Anche quando arrivò la tecnologia stereo, ricorda Pinaxa, molti avanzarono dubbi sulle reali possibilità di diffusione di massa. Peraltro i esperimenti di dischi in stereofonia oggi paiono bizzarri: magari hanno le voci solo da una parte e la batteria tutta dall’altra. Poi, verso i primi anni ’70, lo stereo è diventato lo standard della registrazione: chi lavorava in studio e faceva i dischi li pensava già in stereofonia.
«A parte piccoli esperimenti con l’audio surround o quadrifonico, la vera grande evoluzione c’è stata con l’audio spaziale», dice Pinaxa. «Sfruttando la tecnologia Dolby Atmos, l’audio spaziale consente di non mettere più tutto il materiale sonoro nella dimensione frontale destra-sinistra: possiamo metterlo ovunque intorno a noi».
Spiega meglio: «La musica non viene più definita in modo discreto su due canali (destro e sinistro) ma ogni suono diventa quello che chiamiamo un “oggetto”. Immaginiamo una stanza tridimensionale: noi possiamo stabilire se un suono debba andare dietro in alto a sinistra. Il sistema di riproduzione ci darà la sensazione di avere il suono in quel punto».
I tre modi per ascoltare l’audio spaziale
Ci sono tre modi per ascoltare il Dolby Atmos. Il primo è quello in studio, con un impianto home theater con più casse in diverse posizioni. Il secondo è quello della “virtualizzazione”. «Dove non ci sono tutti gli altoparlanti, con sistemi di trattamenti di fase comunque possiamo dare una sensazione di ampiezza su tutti i device», dice Pinaxa. «Anche su un iPhone un brano in Dolby Atmos suona molto più ampio. Se lo disabilitiamo si ha la sensazione che il suono si rimpicciolisca».
Il terzo modo è quello dell’ascolto in cuffia, che sfrutta la tecnica binaurale. «Per natura l’uomo ha la capacità di capire da che parte arrivano i suoni, probabilmente è una cosa ancestrale», continua Pinaxa. «Questo perché il cervello ascolta sempre con due orecchie e riesce a calcolare la minima differenza di tempo con cui il suono arriva alle due orecchie. L’altro fattore è di timbro: il suono arriverà più “scuro” all’orecchio più lontano, perché la testa lo copre. Sfruttando questo principio, simulando elettronicamente con dei micro-ritardi la riproduzione, riusciamo a simulare la sensazione di essere avvolti dal suono».
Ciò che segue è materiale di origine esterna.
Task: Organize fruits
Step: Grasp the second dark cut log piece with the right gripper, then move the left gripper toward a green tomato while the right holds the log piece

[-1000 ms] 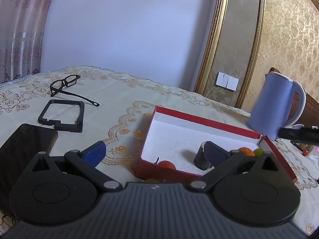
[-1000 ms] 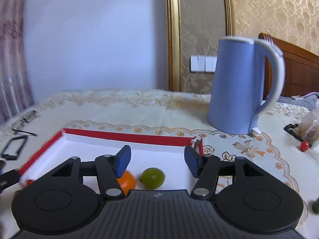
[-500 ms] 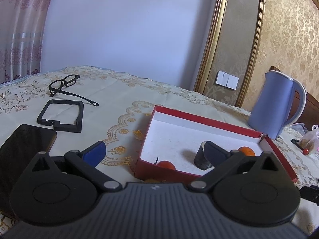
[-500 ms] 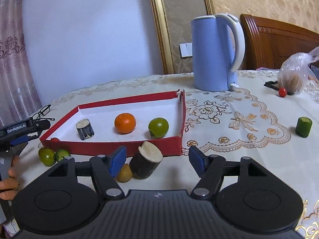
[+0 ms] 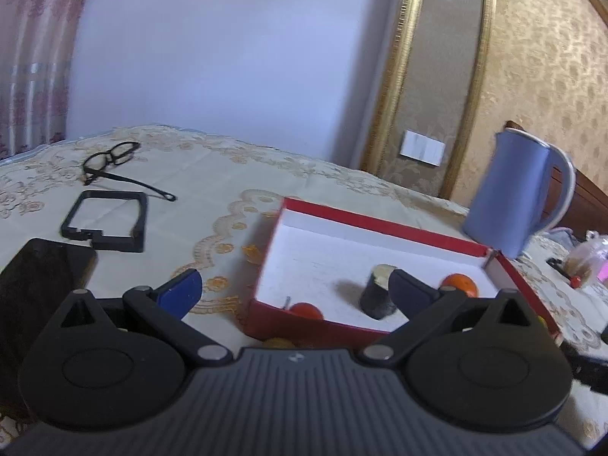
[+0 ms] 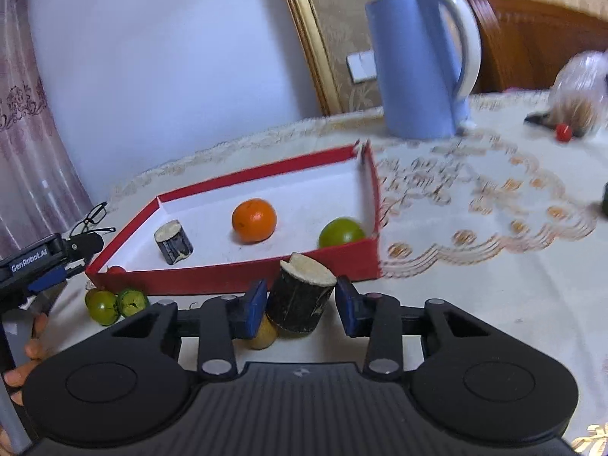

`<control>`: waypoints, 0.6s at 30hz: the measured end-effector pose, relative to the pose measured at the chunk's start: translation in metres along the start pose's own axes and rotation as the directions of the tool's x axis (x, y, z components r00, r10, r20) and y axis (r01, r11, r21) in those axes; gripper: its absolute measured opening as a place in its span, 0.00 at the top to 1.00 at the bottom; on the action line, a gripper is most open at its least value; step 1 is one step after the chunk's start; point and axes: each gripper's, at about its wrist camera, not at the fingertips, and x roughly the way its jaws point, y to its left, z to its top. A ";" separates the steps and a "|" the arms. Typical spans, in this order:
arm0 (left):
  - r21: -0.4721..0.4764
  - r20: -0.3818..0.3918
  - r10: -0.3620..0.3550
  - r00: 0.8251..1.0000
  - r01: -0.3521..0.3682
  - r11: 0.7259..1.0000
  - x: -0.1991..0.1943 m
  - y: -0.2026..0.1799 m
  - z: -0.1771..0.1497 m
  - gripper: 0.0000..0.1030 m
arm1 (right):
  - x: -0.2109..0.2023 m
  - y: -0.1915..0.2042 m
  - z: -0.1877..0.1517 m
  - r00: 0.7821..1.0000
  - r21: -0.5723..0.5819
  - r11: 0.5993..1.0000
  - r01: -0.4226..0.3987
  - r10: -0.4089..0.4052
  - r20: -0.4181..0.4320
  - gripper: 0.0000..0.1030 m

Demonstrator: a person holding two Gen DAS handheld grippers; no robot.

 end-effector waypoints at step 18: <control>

Il numero di canali dell’audio spaziale
Quando si registra musica, si fa in modo multitraccia. Ogni parte di ogni strumento viene registrata su un canale a parte. Come funziona questo approccio nel caso dell’audio spaziale? «Quando si passa al Dolby Atmos non si fa altro che creare degli “stem”», spiega Pinaxa. «Le singole tracce processate come nel mixaggio stereo vengono passate una per una. Poi posso distribuirle in questo spazio che è la nostra stanza virtuale. Ci sono a disposizione 128 canali. Una volta posizionate le tracce, quando creo il mio master tutte le informazioni di posizionamento verranno scritte e poi si crea il master. È un workflow nuovo che prevede una fase in più ma è molto stimolante».